Multiphase corrosion risk analysis

Paul Ellerton

October 3, 2014

Paul Ellerton business unit manager at Apollo discusses how to identify corrosion risk using multiphase flow assurance tools.

CFD on a tubing hanger.

Aging assets have a greater need for more routine maintenance inspections. Offshore inspections, particular those involving subsea pipelines, can be time, resource, and cash consuming.

Transporting unprocessed multiphase fluids from wells or satellite platforms via steel pipelines to the processing platform is common on many developments, but can lead to flow assurance issues.

In a recent maintenance inspection in the North Sea, there was suspicion of corrosion and wax build-up in an oil export pipeline. The 20km-long, 14in. diameter pipeline had been operational for 20 years, with little in the way of physical inspection. Due to its length, a full inspection of the pipeline was impractical, so the operator decided to target inspection at the perceived worst case locations.

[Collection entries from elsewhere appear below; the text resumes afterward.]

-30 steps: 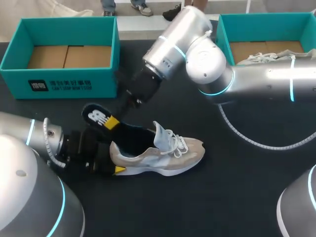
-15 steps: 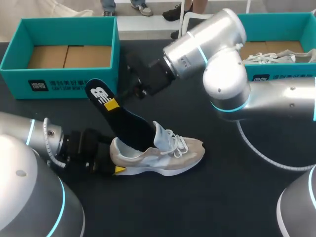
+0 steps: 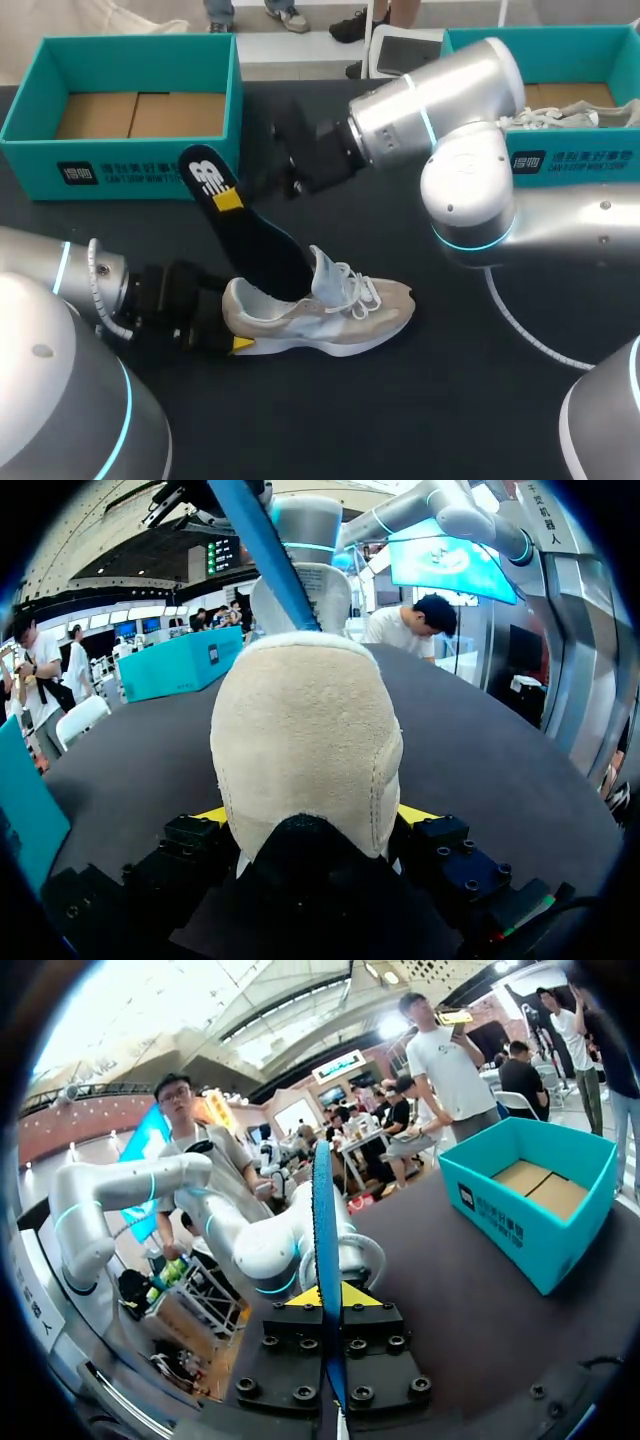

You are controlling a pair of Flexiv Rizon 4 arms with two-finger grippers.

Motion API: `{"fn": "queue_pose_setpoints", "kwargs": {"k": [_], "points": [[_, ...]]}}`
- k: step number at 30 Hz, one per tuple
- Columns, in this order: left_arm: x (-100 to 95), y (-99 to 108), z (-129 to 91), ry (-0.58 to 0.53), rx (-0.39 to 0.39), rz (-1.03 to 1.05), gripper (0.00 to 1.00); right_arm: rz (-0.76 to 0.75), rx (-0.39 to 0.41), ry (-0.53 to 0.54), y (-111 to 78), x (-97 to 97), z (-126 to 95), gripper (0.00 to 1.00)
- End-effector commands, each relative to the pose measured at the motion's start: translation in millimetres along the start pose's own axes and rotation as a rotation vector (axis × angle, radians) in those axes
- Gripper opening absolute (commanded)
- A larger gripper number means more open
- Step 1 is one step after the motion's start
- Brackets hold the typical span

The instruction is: Take the shoe out of the shoebox, open the shoe tongue, remove and reinsert the insole, then place the shoe into the shoebox

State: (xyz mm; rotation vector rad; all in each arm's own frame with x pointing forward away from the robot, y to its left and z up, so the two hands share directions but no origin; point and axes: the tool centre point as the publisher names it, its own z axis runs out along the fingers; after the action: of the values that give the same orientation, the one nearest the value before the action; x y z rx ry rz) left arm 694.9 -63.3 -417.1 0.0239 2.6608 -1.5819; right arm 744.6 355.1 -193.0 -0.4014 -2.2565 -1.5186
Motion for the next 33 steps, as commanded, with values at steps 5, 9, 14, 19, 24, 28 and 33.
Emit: {"fn": "queue_pose_setpoints", "kwargs": {"k": [5,9,14,19,24,28,33], "points": [[-0.2,1.2,0.8,-0.001,-0.001,0.001,0.00,0.059,-0.053,0.026,39.0,4.0,-25.6,0.00],[-0.2,1.2,0.8,-0.001,-0.001,0.001,0.00,0.125,-0.155,0.060,54.1,5.9,-43.5,0.00],[-0.2,1.2,0.8,-0.001,-0.001,0.001,0.00,0.168,-0.233,0.103,66.3,13.9,-64.7,0.00],[-0.2,1.2,0.8,-0.001,-0.001,0.001,0.00,0.232,-0.275,0.137,70.5,26.4,-84.5,0.00],[-0.2,1.2,0.8,-0.001,-0.001,0.001,0.00,0.304,-0.318,0.134,66.6,42.3,-105.4,0.00],[-0.2,1.2,0.8,-0.001,-0.001,0.001,0.00,0.336,-0.321,0.114,63.2,57.5,-114.9,0.00],[-0.2,1.2,0.8,-0.001,-0.001,0.001,0.00,0.378,-0.335,0.114,57.6,78.3,-119.3,0.00]]}}
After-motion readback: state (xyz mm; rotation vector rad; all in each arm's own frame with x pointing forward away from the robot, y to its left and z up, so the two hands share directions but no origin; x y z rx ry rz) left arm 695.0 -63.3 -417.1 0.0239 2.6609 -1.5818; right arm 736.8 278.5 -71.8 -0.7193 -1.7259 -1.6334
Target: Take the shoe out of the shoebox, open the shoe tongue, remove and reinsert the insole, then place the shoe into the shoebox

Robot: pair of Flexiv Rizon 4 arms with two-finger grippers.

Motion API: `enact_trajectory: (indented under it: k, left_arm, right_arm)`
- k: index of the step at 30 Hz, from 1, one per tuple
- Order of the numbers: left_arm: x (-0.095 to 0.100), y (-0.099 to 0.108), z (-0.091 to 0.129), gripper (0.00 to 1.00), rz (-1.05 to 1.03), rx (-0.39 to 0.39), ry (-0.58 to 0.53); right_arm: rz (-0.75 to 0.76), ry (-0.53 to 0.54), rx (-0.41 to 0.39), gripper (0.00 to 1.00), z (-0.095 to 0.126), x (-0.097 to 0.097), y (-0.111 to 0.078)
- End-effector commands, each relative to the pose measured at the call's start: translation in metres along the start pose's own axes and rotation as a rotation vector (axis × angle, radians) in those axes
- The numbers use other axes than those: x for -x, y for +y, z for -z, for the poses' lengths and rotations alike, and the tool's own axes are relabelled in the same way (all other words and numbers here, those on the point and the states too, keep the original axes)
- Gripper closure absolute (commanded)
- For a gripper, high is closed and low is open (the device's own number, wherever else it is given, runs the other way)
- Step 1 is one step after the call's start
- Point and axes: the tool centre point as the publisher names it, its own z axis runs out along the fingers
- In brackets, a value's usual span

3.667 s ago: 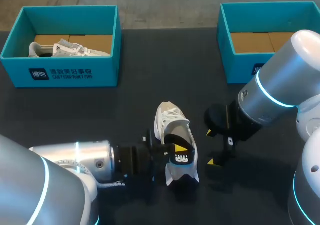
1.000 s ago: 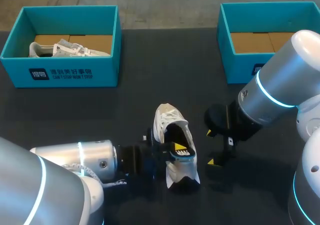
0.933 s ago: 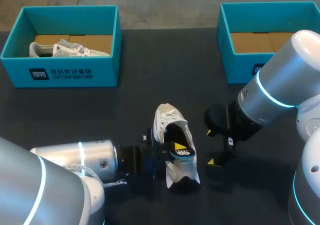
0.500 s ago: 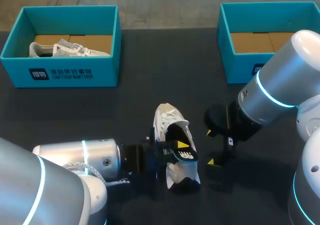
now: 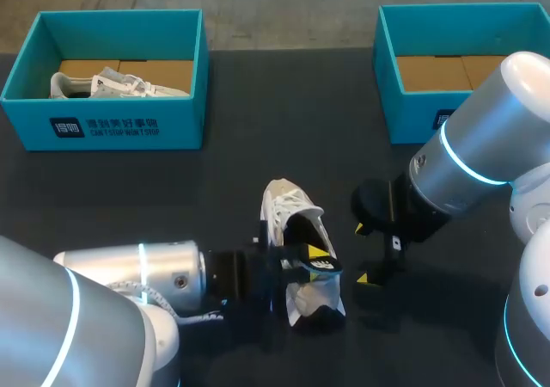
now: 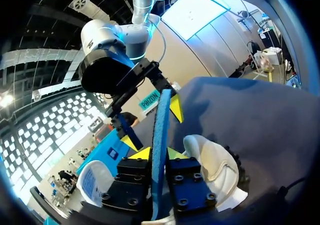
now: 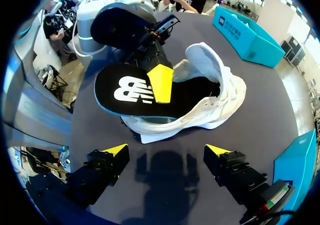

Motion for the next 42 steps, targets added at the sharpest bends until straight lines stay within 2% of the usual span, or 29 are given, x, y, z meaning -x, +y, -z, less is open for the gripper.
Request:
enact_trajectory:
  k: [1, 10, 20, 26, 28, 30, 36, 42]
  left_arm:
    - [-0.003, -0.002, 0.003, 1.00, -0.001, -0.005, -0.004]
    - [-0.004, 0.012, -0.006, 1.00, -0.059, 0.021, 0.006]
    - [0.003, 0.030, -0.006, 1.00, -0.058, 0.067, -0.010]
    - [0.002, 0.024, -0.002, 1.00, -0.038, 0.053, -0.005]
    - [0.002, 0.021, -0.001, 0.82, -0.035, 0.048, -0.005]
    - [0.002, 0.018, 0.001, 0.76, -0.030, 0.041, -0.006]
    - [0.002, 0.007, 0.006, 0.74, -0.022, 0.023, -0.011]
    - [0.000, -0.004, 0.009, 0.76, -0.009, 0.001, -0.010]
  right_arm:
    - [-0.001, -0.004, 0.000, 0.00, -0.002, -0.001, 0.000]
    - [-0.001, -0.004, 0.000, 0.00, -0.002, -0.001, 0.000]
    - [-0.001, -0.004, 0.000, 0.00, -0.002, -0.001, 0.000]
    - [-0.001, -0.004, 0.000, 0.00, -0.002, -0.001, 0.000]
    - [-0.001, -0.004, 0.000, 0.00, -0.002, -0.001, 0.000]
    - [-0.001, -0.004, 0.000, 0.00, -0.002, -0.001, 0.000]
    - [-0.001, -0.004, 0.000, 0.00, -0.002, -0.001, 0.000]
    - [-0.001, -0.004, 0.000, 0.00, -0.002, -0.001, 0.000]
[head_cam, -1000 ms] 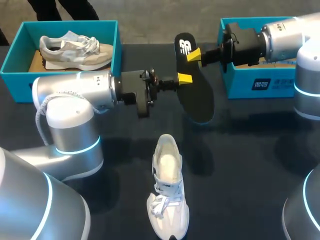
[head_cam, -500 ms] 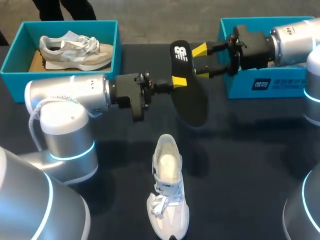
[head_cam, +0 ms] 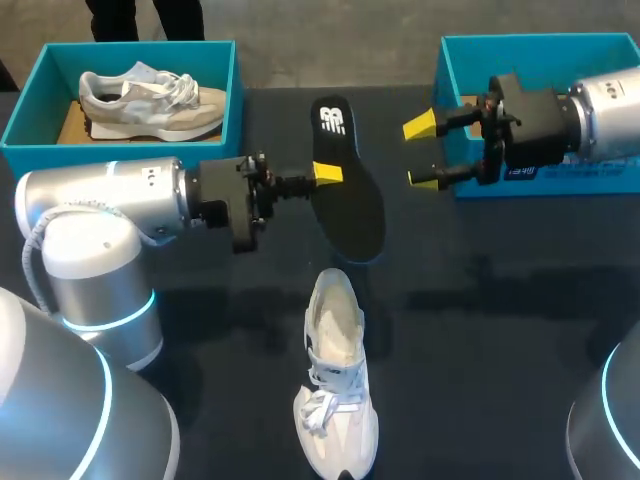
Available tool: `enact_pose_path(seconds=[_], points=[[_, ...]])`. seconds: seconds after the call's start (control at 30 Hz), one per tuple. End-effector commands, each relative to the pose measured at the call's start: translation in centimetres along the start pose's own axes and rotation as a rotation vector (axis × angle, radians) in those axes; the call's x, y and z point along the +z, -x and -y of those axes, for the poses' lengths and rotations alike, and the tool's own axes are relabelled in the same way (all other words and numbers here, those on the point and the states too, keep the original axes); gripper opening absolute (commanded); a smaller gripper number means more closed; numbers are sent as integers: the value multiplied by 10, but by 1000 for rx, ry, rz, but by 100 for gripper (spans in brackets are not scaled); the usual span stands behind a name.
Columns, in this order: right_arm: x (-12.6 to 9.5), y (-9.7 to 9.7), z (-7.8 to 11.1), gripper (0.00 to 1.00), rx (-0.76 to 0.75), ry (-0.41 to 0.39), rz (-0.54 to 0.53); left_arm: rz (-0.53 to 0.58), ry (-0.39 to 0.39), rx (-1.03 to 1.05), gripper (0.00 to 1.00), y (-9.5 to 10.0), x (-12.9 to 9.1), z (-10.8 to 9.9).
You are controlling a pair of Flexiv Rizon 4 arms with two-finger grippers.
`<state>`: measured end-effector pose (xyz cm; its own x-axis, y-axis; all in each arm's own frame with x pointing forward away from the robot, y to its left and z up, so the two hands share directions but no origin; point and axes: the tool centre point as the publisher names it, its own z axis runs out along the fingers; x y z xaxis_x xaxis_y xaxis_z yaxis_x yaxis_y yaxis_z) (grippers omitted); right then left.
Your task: Take the shoe out of the shoebox, open the shoe tongue, remove and reinsert the insole, then place the shoe into the shoebox
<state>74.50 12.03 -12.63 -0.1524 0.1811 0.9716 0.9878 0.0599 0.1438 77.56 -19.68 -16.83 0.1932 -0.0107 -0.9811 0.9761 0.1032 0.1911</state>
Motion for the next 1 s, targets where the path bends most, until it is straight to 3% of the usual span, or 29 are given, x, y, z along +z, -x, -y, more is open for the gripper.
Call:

Diver inspection was carried out at several low-points, where it was thought that the combination of high temperatures and water held up in the line would cause localized corrosion issues and loss of wall thickness. Ultrasonic wave testing showed almost no loss of material in the line at any locations. Due to the length of pipeline service, almost no corrosion seemed unlikely, which led the operator to question if the inspected locations were actually worst-case locations.

A study was commissioned to conclusively understand whether the pipeline was in a good state of repair or if the perceived likely high-corrosion locations were incorrect. Apollo carried out a staged multiphase simulation program to develop an accurate picture of what had happened over time, what was going to happen in the future and how the pipeline inspection program could be improved.


Fig. 1: Pipeline hold-up predictions using different input frequencies.Images from Apollo.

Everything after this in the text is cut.